Let us assume, for the moment, that labour is not prepared to work for a lower money-wage and that a reduction in the existing level of money-wages would lead, through strikes or otherwise, to a withdrawal from the labour market of labour which is now employed. Does it follow from this that the existing level of real wages accurately measures the marginal disutility of labour? Not necessarily. For, although a reduction in the existing money-wage would lead to a withdrawal of labour, it does not follow that a fall in the value of the existing money-wage in terms of wage-goods would do so, if it were due to a rise in the price of the latter. In other words, it may be the case that within a certain range the demand of labour is for a minimum money-wage and not for a minimum real wage.

This quote looks like a classical instance of a false dichotomy. The facts that Keynes mentions may also mean that people use money wage as an imperfect proxy for real wage. Thus, the dichotomy between voluntary and involuntary unemployment is false, as is the whole edifice built on it.

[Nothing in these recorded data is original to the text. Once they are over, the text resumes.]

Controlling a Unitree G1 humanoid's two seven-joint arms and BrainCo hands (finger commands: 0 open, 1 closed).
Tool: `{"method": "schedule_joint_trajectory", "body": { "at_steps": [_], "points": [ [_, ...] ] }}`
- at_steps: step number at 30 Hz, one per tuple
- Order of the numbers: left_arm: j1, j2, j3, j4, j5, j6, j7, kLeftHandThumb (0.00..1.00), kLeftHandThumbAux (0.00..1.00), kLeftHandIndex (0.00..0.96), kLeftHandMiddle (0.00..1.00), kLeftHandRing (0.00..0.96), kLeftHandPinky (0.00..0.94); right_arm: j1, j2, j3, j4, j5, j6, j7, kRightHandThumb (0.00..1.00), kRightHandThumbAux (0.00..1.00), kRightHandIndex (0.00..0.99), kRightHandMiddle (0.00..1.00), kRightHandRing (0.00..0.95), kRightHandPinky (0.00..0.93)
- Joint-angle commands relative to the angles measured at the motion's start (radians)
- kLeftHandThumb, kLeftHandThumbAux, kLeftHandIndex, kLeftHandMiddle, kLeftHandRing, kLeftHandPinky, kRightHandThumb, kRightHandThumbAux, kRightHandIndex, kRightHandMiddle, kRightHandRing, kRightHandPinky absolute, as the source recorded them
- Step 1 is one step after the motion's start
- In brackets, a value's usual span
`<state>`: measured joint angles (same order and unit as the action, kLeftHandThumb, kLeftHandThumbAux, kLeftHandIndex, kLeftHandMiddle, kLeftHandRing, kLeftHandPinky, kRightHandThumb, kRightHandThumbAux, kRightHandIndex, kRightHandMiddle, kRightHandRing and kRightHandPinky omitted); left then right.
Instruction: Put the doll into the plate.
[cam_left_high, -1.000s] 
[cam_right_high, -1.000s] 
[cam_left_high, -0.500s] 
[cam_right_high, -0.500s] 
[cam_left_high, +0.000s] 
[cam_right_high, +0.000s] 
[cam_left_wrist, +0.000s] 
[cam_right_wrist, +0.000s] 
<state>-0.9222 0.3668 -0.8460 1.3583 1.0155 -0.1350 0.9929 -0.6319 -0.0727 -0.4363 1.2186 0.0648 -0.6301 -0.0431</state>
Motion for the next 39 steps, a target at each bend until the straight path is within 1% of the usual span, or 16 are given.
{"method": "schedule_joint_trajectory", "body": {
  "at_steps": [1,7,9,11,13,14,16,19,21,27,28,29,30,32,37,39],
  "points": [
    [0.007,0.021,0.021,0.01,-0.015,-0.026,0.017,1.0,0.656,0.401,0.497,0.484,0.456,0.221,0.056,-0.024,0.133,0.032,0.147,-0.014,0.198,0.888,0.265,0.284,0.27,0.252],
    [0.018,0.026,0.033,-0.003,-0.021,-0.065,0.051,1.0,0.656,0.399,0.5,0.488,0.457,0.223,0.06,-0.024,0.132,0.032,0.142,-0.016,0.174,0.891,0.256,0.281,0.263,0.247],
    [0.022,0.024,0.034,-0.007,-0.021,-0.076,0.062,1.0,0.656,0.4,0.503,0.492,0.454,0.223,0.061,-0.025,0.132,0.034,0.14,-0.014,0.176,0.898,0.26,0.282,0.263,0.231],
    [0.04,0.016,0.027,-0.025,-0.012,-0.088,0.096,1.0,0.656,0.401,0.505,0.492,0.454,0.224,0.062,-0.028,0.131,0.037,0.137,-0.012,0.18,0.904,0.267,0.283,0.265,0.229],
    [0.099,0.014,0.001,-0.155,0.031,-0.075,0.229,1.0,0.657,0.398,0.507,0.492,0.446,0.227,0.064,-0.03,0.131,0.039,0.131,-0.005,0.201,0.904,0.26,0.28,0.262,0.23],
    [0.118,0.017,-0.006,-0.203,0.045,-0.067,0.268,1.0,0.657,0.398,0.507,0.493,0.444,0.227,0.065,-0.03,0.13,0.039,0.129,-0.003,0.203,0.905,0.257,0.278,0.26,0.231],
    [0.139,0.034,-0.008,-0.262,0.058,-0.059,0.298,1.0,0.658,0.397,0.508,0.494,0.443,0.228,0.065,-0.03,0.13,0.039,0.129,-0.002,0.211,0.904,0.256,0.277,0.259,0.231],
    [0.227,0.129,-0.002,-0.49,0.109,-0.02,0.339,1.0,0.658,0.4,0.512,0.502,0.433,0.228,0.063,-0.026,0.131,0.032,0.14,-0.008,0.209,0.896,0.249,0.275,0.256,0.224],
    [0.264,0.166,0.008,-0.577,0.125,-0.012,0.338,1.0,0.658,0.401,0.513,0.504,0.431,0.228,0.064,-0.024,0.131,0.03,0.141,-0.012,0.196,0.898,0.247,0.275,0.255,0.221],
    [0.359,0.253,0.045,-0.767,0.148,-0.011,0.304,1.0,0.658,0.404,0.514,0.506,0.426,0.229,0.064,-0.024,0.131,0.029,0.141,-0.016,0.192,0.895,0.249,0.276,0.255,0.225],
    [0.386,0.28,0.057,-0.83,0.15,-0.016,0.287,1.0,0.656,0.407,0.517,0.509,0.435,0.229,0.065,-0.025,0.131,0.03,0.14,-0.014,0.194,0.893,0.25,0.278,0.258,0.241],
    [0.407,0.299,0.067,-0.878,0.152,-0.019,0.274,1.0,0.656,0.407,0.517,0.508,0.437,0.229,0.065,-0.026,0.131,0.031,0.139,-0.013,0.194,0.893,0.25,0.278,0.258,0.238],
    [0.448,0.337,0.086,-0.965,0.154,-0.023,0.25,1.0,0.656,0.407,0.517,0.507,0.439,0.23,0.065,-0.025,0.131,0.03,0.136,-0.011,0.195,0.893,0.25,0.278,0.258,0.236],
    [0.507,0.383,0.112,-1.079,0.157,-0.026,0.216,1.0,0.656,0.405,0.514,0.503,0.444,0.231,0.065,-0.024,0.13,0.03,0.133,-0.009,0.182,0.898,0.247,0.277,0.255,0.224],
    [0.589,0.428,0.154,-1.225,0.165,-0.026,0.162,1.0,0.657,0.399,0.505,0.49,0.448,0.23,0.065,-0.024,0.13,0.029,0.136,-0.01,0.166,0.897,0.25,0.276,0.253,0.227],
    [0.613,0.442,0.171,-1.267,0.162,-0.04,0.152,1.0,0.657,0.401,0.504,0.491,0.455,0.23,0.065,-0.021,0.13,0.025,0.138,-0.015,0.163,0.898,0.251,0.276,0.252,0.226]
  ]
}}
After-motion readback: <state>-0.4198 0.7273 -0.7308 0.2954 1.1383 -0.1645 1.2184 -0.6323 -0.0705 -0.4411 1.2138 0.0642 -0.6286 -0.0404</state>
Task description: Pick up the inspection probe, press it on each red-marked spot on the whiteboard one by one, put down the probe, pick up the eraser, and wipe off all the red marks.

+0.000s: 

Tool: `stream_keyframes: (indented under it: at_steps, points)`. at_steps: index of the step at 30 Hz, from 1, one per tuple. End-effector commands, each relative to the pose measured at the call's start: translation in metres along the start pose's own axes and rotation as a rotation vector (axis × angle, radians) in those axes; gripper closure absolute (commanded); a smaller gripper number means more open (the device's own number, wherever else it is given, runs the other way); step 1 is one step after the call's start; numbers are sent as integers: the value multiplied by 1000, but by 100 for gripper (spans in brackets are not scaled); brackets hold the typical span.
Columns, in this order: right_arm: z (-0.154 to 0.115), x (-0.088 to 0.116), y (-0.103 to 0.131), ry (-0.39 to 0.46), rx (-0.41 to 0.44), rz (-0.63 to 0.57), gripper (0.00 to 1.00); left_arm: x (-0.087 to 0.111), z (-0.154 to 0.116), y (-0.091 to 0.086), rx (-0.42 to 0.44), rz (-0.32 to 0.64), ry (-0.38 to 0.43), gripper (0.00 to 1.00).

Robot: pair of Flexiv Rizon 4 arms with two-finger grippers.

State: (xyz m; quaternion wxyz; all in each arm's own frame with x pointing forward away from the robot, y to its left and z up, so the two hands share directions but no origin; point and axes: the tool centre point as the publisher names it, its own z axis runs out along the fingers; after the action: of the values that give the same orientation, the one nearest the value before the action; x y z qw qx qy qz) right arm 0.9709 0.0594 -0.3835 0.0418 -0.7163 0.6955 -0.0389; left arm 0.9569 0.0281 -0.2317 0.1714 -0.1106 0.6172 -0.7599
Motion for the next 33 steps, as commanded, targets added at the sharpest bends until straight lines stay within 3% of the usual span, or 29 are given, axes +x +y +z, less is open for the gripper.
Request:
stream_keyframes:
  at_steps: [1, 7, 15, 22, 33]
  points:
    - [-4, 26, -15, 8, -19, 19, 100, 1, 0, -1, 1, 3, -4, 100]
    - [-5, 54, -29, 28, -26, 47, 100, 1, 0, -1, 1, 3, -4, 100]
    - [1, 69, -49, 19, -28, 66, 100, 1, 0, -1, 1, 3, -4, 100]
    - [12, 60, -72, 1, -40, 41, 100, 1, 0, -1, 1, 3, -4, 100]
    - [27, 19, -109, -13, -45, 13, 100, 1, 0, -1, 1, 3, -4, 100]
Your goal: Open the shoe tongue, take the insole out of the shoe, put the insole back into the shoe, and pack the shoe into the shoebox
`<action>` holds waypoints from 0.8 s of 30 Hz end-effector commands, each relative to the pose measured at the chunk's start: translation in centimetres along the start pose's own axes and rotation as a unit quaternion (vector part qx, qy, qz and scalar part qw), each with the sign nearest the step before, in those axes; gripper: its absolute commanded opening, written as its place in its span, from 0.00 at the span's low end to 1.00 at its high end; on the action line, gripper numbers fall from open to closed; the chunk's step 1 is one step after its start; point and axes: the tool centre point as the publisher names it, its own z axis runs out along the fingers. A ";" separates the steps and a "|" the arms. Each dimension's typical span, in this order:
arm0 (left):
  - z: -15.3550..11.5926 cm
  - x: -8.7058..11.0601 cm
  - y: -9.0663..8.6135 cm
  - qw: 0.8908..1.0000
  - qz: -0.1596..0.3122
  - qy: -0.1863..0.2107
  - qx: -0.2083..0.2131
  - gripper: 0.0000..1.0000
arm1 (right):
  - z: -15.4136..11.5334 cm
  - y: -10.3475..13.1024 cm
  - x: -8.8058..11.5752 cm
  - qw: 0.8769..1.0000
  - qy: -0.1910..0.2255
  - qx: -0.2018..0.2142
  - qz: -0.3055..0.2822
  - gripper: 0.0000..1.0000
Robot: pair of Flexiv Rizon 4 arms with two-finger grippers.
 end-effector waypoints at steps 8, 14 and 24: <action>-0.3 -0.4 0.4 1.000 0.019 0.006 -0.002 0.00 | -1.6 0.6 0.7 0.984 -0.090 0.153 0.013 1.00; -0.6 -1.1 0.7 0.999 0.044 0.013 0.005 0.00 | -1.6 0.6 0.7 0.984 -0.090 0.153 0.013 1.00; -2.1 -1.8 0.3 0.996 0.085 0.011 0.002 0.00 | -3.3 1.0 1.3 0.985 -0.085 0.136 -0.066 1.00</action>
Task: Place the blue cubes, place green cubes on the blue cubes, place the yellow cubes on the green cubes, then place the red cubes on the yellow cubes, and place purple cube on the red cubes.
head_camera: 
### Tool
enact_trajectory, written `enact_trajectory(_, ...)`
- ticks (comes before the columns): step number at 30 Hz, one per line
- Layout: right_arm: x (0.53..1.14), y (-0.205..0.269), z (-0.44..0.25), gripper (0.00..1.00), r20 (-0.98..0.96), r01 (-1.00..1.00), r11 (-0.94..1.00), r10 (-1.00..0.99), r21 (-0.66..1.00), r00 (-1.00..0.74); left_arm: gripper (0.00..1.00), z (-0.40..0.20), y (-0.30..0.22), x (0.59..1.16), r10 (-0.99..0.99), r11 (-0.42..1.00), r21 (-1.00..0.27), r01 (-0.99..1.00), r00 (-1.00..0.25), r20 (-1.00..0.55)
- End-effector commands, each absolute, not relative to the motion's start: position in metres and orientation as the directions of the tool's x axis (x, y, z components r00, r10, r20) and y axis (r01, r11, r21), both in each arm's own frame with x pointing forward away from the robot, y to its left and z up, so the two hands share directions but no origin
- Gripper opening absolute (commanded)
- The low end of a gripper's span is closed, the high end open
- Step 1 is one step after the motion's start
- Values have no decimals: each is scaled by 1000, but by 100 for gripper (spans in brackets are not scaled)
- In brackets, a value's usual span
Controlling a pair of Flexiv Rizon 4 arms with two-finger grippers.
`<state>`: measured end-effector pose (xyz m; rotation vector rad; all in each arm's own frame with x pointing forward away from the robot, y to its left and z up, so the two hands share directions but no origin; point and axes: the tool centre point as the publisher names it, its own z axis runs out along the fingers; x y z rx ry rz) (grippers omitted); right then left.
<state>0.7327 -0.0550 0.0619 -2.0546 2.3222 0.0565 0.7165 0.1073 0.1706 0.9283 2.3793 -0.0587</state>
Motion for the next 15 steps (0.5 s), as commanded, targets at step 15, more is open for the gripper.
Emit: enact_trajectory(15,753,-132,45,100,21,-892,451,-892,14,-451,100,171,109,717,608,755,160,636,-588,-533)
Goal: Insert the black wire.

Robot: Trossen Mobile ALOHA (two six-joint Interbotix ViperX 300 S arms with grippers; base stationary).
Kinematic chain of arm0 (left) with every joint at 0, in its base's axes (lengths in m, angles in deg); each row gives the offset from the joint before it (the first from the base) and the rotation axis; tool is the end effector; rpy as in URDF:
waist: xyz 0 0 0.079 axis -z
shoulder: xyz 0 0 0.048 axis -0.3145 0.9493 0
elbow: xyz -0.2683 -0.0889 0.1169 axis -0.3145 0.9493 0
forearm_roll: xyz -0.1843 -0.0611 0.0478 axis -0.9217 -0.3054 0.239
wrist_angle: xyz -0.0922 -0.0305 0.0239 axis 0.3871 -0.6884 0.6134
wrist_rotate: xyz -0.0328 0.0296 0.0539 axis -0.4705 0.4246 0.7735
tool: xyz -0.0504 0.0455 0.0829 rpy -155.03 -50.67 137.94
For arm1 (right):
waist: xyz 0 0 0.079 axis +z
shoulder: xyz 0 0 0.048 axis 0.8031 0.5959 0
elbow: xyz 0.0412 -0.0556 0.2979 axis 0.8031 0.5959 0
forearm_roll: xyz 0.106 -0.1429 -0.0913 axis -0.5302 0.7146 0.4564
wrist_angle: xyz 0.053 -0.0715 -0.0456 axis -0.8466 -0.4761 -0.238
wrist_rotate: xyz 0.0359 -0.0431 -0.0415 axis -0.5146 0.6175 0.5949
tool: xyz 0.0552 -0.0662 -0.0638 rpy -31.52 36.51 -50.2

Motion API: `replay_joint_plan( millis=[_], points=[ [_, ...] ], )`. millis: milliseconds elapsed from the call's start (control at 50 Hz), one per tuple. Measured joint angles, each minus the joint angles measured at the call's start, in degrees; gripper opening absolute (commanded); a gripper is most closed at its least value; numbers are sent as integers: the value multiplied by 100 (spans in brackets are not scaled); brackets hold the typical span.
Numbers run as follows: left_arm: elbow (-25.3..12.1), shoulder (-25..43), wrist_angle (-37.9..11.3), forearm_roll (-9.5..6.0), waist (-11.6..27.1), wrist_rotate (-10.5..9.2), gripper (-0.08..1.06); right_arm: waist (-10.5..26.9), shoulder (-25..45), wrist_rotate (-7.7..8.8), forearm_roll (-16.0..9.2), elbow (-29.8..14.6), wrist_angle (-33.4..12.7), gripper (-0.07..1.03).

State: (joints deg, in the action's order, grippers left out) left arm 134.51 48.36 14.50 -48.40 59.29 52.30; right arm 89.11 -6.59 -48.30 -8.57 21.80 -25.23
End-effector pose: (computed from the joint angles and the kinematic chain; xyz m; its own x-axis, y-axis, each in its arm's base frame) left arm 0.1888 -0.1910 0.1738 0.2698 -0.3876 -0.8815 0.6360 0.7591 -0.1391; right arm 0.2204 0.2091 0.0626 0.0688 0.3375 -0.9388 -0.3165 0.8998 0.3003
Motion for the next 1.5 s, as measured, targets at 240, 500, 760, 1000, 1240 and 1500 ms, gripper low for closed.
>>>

Actually, the facts mentioned by Keynes are easily explained in non-monetary terms. The disutility of labor is not absolute, it depends on what a worker can fill her leisure time with. To the extent that the latter depends on purchasing consumer goods in the market the rise in their prices will tend to reduce the value of leisure time. Not surprisingly, workers will not reduce their labor supply. The whole false problem seems to have arisen from the fact that the Marshallian economics (at least in Keynes’ summary of it) at that time has already detached itself far from the basic economic notions of individual choice, opportunity costs, etc. But even if Marshallians were as misguided in their thinking as Keynes claims. it is a duty of every theorist who criticizes some other theorists and offers his own alternative to also consider other possible ones. On this count Keynes fails miserably.

But this is not all yet with his discussion of real vs money-wages.

On the way, he makes another characteristic equivocation. First, he says:

The second postulate flows from the idea that the real wages of labour depend on the wage bargains which labour makes with the entrepreneurs.

And further he puts the same idea ‘slightly’ differently:

But the other, more fundamental, objection, which we shall develop in the ensuing chapters, flows from our disputing the assumption that the general level of real wages is directly determined by the character of the wage bargain.

The problem is that the second claim Keynes criticizes is not at all the same one that he was criticizing from the start. It is probably possible to theoretically separate various labor markets but there is no market for labor in general and no general level of real wages. However, Keynes continues as if what he said against the theory of negotiations for real wage is directly applicable to the aggregates.

The last thing I will mention in this post is Keynes’ definition of involuntary unemployment:

Men are involuntarily unemployed if, in the event of a small rise in the price of wage-goods relatively to the money-wage, both the aggregate supply of labour willing to work for the current money-wage and the aggregate demand for it at that wage would be greater than the existing volume of employment.

Even setting aside the violence perpetrated on the English language (because what on Earth is involuntary about what he is talking about?), this is pure sophistry. It is impossible for a rise in price for a good (rightly understood) to increase the demand for the good. So what Keynes means here must be something else entirely but he does not explain it, he just moves on.